→ **What the task asks**:
When you reach the line with "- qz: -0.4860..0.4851" in the listing below, transcribe it and each line after it up to and including the line with "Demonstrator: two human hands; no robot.", exactly and with nothing else.

→ **Given data**:

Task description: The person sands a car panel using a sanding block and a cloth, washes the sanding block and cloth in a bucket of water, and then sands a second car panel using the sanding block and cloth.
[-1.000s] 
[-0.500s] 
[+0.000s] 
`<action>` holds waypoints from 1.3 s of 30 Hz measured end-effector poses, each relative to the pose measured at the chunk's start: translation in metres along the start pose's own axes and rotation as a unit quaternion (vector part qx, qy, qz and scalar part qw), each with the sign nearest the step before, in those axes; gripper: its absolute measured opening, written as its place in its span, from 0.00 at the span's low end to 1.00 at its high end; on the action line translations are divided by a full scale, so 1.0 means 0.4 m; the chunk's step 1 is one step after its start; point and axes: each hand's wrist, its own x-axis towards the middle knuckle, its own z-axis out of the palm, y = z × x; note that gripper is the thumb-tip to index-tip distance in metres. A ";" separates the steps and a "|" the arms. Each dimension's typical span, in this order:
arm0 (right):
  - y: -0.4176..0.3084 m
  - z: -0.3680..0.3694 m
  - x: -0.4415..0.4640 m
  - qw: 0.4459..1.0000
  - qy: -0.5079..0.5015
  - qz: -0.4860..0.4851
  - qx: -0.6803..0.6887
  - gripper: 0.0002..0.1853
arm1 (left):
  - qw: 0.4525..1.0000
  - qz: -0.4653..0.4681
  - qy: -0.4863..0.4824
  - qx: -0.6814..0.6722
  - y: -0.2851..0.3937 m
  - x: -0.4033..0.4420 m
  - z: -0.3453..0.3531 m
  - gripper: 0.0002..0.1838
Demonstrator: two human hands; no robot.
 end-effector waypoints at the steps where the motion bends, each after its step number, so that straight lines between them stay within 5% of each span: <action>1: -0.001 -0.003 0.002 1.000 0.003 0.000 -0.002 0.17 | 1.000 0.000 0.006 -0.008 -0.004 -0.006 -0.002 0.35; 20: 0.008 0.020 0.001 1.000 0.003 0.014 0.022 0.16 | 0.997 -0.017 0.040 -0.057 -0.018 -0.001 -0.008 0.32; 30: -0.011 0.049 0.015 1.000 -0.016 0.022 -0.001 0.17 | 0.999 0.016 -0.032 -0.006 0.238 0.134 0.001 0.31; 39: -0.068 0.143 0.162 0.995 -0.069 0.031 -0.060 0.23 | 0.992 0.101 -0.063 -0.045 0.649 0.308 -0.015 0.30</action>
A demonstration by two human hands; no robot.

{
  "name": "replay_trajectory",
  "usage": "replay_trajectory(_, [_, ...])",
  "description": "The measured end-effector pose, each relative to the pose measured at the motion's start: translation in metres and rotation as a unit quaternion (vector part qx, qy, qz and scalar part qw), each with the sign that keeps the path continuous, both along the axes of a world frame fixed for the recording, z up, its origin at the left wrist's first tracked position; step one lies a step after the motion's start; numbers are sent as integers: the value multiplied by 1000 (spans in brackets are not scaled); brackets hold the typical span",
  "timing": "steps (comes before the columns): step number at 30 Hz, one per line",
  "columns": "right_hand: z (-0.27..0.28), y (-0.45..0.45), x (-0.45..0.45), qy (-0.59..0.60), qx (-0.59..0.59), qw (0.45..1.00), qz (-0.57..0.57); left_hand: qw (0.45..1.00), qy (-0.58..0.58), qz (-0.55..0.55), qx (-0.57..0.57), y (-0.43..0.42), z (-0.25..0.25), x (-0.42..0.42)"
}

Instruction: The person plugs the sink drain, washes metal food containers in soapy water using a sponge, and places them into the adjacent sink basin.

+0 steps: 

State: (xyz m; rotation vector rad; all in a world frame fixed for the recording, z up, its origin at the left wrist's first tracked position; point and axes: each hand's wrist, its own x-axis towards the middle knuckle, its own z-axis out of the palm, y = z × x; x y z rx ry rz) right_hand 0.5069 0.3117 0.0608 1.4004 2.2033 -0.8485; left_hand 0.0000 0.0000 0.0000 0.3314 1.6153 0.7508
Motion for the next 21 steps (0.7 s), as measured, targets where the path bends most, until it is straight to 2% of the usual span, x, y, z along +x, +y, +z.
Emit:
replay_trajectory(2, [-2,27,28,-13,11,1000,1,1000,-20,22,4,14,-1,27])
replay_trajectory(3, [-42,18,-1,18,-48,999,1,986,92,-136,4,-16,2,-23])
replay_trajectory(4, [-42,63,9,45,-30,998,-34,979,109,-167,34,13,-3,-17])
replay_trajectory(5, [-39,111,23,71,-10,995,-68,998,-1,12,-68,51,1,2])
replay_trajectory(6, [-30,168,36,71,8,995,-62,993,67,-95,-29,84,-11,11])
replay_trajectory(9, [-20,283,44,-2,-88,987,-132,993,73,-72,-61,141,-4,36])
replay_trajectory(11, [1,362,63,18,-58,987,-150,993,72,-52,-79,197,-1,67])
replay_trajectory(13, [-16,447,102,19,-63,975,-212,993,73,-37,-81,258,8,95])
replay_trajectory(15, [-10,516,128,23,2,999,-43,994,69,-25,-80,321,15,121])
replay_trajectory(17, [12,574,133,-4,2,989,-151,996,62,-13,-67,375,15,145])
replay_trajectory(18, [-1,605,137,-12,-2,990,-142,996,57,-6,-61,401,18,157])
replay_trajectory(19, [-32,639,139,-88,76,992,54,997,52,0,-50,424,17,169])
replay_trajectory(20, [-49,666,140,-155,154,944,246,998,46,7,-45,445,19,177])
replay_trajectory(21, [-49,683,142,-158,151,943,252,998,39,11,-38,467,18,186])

→ **Solution for this problem**:
  - qz: -0.4860..0.4851
  - qx: -0.6803..0.6887
  - gripper: 0.0002..0.1853
arm1 (left):
  - qw: 0.4525..1.0000
  - qz: -0.4653..0.4681
  - qy: -0.4863..0.4824
  - qx: -0.6814..0.6722
  - y: -0.2851..0.3937 m
  - x: -0.4033..0.4420 m
  - z: -0.3453..0.3531 m
  - gripper: 0.0002..0.1838
Demonstrator: two human hands; no robot.

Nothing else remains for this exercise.